Hack and Flack: Still Adversarial

The Odd Couple (TV series)Image via Wikipedia

From Andra Bennett, APR - Chapter President

My journalist husband and I have considered starting a blog called Hack and Flack, taking off on NPR’s Click and Clack but more like Mary Matalin and James Carville. Remember TV’s “Odd Couple” intro: “Can two divorced men {hack and flack} share an apartment without driving each other crazy?” Neil Hefti music up now.

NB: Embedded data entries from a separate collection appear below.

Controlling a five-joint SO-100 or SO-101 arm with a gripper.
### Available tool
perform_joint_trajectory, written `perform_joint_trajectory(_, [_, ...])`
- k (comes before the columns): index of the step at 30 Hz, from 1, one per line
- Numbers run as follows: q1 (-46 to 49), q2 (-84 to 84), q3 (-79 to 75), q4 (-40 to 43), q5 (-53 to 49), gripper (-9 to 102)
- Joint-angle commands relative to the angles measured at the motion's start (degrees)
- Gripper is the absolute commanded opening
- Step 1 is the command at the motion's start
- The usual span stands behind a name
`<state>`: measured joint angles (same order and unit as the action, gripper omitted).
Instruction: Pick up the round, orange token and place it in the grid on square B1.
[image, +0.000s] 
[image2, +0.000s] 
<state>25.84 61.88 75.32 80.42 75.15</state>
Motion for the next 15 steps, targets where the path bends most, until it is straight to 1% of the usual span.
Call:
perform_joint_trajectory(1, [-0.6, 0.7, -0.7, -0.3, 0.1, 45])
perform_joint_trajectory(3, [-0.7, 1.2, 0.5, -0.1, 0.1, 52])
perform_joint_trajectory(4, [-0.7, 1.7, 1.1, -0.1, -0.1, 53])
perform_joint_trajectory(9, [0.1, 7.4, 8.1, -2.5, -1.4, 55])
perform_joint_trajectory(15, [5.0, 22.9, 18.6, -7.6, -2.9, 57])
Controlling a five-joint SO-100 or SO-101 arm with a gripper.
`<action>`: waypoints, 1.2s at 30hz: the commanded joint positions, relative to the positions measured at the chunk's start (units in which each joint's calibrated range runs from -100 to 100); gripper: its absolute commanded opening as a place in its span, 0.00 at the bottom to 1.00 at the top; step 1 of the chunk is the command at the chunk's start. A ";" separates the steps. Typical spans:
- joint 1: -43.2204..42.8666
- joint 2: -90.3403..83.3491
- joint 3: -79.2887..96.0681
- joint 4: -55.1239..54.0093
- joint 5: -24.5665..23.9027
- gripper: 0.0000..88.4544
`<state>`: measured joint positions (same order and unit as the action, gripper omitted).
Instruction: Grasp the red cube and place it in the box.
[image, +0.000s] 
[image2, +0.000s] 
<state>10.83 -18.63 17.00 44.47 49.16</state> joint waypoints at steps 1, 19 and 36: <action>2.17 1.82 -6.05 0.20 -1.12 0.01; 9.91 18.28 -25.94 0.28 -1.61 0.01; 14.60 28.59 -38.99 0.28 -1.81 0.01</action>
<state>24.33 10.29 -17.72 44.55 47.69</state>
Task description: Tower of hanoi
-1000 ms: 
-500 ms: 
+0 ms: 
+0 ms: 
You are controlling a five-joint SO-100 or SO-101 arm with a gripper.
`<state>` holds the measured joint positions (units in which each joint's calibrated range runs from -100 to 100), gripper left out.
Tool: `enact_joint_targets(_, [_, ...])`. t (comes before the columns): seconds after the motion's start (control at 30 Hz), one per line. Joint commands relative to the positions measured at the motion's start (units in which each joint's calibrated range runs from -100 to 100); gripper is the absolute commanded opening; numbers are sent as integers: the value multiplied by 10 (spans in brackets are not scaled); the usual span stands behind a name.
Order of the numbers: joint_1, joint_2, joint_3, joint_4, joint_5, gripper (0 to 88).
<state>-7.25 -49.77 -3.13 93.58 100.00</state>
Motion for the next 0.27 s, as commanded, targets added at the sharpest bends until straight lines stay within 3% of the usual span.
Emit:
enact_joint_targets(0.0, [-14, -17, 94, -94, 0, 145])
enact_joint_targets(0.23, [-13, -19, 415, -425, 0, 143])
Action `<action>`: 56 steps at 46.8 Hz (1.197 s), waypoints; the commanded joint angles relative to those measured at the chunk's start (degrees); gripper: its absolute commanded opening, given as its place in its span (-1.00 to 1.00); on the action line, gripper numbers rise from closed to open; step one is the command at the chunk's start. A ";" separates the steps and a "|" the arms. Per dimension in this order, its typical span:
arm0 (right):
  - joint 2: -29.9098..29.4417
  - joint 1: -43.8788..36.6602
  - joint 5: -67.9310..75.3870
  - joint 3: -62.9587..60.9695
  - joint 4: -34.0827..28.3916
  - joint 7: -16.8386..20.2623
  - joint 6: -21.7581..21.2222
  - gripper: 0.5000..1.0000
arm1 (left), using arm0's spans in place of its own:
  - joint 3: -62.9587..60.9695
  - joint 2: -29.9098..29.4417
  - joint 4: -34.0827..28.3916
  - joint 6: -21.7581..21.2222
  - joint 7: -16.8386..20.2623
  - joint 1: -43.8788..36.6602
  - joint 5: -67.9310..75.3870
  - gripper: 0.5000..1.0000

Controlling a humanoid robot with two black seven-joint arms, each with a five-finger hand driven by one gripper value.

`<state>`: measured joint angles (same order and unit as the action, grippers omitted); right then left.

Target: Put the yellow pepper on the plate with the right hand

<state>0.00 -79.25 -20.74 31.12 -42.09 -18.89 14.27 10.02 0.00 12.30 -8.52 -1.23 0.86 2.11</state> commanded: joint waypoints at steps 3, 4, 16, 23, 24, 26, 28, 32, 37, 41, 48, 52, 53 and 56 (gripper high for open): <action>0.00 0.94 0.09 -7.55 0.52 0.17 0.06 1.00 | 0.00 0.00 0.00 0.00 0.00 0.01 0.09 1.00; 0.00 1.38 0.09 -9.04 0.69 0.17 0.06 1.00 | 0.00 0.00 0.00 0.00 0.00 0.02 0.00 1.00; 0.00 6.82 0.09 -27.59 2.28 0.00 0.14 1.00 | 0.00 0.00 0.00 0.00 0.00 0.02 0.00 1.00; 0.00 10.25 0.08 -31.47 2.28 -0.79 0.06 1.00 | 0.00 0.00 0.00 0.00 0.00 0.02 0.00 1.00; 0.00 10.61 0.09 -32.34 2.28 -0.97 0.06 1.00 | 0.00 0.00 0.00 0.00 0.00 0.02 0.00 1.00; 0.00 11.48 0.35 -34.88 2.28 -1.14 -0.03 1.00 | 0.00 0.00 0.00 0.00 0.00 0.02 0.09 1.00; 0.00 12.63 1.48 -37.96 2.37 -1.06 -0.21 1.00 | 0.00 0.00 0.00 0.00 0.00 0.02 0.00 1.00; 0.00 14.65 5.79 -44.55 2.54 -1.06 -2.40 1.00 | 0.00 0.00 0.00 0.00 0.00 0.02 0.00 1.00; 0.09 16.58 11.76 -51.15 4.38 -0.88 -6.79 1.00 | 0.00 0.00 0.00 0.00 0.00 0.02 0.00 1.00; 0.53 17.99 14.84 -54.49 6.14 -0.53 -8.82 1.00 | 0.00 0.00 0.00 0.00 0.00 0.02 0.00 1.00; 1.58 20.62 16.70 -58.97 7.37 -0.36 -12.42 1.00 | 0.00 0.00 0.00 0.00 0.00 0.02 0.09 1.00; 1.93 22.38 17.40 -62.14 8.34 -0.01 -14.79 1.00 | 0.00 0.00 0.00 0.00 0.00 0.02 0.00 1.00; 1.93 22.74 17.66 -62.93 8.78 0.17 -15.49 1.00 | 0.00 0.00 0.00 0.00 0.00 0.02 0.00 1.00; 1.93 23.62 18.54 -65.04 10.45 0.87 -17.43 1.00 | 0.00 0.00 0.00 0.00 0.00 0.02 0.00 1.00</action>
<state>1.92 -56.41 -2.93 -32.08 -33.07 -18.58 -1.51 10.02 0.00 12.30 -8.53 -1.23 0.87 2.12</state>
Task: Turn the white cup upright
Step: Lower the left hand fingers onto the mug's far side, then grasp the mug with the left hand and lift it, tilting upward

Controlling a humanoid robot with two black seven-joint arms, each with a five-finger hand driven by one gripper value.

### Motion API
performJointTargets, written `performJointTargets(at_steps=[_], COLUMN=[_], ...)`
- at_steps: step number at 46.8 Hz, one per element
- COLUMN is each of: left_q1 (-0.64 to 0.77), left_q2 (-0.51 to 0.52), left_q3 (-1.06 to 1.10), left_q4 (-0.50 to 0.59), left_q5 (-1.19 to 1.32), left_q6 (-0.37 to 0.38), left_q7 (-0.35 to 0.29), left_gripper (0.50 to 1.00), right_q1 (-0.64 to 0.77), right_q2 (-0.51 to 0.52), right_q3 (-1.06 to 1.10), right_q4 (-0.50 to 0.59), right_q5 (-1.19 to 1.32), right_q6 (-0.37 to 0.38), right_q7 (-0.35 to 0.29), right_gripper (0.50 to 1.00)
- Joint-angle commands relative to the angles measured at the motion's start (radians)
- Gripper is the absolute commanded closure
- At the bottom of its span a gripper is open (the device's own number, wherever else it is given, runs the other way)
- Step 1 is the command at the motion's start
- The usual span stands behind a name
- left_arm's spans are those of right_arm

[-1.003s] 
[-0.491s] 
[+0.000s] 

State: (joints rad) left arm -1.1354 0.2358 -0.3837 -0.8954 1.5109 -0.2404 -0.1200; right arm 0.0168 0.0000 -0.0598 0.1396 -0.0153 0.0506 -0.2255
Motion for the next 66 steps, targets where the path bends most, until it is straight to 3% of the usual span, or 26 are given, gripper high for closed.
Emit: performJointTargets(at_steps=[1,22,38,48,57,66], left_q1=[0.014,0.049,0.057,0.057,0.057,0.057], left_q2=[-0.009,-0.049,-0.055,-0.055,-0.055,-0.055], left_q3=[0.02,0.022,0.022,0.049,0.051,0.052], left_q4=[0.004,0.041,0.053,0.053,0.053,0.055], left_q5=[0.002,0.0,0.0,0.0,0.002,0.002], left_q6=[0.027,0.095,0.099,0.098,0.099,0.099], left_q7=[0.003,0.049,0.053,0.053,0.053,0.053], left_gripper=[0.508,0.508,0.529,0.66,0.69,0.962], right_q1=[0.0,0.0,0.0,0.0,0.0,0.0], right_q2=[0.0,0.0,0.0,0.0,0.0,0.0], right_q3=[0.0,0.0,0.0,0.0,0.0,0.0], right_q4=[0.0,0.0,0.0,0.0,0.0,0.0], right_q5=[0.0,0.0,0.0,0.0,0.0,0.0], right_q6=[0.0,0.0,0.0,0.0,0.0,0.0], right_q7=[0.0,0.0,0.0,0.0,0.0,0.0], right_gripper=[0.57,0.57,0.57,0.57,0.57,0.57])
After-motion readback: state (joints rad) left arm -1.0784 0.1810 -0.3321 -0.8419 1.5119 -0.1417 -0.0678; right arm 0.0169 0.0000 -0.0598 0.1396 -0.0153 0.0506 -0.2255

Those sentiments were all in play at last week’s GFW PRSA luncheon when four publishers/editors of local weeklies [Lucie Allen, publisher/editor of the Spanish-language Panorama News; Lee Newquist, publisher of the Fort Worth Weekly; Blake Ovard, managing editor of The Star Group Newspapers, and Kay Pirtle, editor of the Wedgwood News] and an ex-ombuddy were corralled in a room of PR practitioners.

The weeklies were invited because Greater Fort Worth PRSA members wanted to hear how they were doing financially and how we could work together on news stories.

Oscar, meet Felix.

During the Q&A, Lee Newquist, publisher of Fort Worth Weekly, was asked how PR practitioners could be of the most value to the weeklies. As part of a longer response, Newquist answered, “PR companies, at least on the journalism side of what we do, are problematic because they’re in between (us and) the person with the real answer. I don’t want to talk to a PR person whose sole role in their career is to spin it and make it sound good." There was nervous laughter from the audience, and several Tweets.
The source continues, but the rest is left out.